** Provided data follows **
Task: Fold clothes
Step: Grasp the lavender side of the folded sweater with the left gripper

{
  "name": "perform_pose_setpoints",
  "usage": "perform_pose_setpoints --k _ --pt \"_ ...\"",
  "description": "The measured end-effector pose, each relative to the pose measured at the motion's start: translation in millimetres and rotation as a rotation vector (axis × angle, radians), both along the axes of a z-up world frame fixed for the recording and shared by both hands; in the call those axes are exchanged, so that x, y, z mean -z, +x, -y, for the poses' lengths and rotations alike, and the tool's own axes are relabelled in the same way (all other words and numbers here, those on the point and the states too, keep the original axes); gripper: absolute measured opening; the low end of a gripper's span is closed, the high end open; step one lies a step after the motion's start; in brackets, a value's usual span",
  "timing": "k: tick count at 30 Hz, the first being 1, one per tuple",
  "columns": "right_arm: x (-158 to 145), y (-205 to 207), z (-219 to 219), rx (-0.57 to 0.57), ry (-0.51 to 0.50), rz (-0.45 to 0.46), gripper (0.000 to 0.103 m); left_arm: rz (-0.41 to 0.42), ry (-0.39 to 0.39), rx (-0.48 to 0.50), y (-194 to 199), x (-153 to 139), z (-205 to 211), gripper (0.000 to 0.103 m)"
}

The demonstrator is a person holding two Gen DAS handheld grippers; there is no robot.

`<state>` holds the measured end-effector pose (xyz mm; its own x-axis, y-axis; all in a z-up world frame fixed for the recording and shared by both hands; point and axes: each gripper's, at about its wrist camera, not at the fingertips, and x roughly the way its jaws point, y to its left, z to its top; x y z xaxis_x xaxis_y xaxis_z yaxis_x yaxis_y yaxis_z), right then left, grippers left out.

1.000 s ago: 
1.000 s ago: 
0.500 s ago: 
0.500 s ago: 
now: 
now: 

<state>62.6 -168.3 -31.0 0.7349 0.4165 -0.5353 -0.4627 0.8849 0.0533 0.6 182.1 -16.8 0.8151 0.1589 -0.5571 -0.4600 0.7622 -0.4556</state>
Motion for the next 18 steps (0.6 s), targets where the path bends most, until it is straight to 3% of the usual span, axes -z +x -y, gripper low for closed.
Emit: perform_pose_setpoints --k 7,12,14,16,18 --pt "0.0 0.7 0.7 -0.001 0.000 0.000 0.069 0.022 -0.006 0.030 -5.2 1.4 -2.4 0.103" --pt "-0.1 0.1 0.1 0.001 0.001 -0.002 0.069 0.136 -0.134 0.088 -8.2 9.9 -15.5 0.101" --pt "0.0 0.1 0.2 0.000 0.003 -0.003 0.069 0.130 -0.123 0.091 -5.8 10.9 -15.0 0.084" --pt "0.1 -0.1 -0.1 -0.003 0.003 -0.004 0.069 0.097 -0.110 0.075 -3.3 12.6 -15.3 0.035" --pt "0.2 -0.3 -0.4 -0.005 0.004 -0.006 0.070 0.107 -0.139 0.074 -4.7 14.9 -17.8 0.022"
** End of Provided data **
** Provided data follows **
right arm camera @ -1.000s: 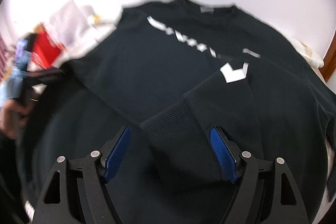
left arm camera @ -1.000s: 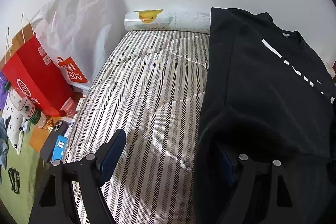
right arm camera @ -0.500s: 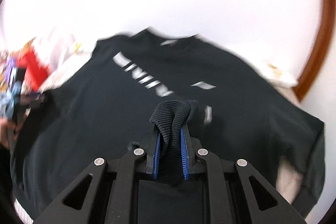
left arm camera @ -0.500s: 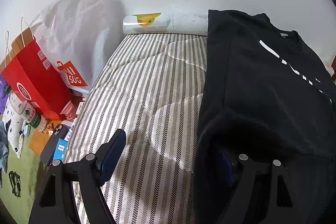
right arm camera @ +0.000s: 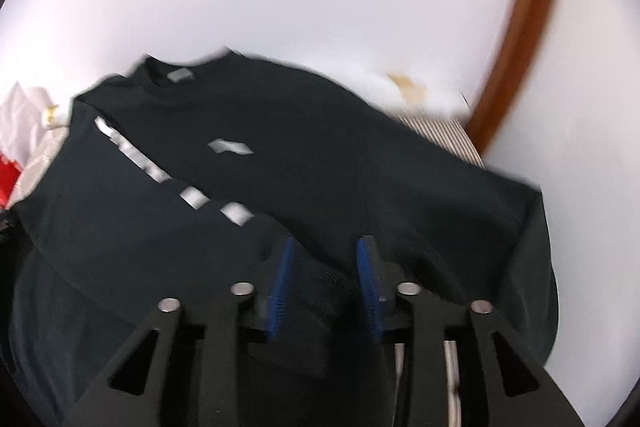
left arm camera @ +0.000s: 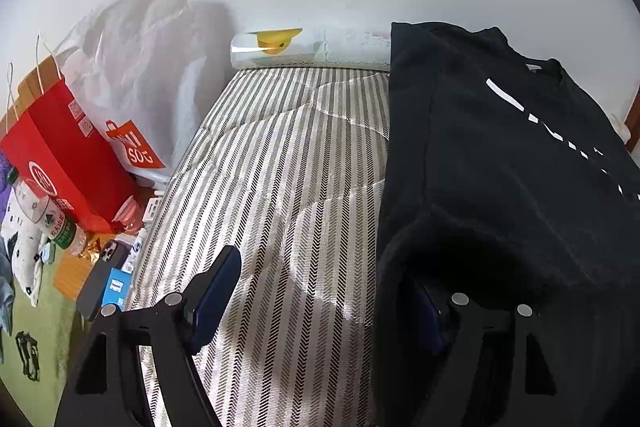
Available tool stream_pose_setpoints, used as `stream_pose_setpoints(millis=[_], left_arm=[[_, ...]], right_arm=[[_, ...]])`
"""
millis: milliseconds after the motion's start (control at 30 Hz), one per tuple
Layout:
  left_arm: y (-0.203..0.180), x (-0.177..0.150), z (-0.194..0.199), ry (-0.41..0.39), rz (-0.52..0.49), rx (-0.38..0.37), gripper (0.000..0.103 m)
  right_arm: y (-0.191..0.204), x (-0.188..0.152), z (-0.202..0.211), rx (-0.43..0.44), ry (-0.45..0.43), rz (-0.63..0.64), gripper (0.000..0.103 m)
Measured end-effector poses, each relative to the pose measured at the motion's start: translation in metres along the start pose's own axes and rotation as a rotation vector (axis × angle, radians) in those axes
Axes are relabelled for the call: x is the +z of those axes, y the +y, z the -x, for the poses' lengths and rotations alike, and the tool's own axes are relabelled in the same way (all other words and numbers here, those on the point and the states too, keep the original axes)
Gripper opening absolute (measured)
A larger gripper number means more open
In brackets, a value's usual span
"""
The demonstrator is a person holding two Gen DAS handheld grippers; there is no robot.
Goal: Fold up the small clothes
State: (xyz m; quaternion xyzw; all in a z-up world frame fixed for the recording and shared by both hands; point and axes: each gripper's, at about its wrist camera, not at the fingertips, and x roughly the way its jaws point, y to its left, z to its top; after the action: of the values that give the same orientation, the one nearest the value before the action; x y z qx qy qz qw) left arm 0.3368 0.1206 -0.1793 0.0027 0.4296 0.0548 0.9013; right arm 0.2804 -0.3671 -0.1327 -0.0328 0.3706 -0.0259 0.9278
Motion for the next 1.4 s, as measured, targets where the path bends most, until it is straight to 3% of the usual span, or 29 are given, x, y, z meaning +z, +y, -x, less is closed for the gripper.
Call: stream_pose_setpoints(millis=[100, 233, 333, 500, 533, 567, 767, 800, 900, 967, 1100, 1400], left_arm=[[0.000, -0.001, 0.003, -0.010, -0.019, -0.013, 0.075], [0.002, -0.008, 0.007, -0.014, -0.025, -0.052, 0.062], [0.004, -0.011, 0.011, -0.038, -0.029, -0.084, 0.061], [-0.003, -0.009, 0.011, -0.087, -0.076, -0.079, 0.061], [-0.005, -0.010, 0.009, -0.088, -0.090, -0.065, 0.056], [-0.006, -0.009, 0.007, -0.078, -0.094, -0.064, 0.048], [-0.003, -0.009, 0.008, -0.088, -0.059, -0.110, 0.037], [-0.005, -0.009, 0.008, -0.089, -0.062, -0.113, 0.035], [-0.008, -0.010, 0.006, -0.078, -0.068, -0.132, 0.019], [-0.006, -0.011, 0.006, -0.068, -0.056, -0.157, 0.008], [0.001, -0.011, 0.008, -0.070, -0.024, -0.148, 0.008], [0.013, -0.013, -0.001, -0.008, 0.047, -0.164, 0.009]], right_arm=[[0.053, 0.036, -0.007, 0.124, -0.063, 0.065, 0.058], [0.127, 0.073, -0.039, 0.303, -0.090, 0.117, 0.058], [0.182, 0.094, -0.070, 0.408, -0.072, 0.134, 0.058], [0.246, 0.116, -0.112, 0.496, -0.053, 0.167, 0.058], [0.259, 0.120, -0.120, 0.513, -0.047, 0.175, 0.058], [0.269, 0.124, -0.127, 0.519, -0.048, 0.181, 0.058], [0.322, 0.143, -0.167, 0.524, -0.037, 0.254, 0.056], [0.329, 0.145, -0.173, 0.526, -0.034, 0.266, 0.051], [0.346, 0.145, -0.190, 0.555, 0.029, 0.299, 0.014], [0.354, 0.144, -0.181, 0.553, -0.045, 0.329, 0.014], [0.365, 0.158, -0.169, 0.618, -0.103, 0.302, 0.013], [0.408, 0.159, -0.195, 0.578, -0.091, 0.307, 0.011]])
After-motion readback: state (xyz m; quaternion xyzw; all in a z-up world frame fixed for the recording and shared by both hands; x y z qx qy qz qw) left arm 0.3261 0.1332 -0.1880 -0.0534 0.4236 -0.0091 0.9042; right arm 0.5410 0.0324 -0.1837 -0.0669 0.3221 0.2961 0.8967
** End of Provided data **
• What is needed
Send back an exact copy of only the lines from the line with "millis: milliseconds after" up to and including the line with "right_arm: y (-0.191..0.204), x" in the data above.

• Exercise response
millis: milliseconds after the motion's start (control at 30 Hz), one per tuple
Layout:
  left_arm: y (-0.203..0.180), x (-0.177..0.150), z (-0.194..0.199), ry (-0.41..0.39), rz (-0.52..0.49), rx (-0.38..0.37), gripper (0.000..0.103 m)
  right_arm: y (-0.191..0.204), x (-0.188..0.152), z (-0.202..0.211), rx (-0.43..0.44), ry (-0.45..0.43), rz (-0.63..0.64), gripper (0.000..0.103 m)

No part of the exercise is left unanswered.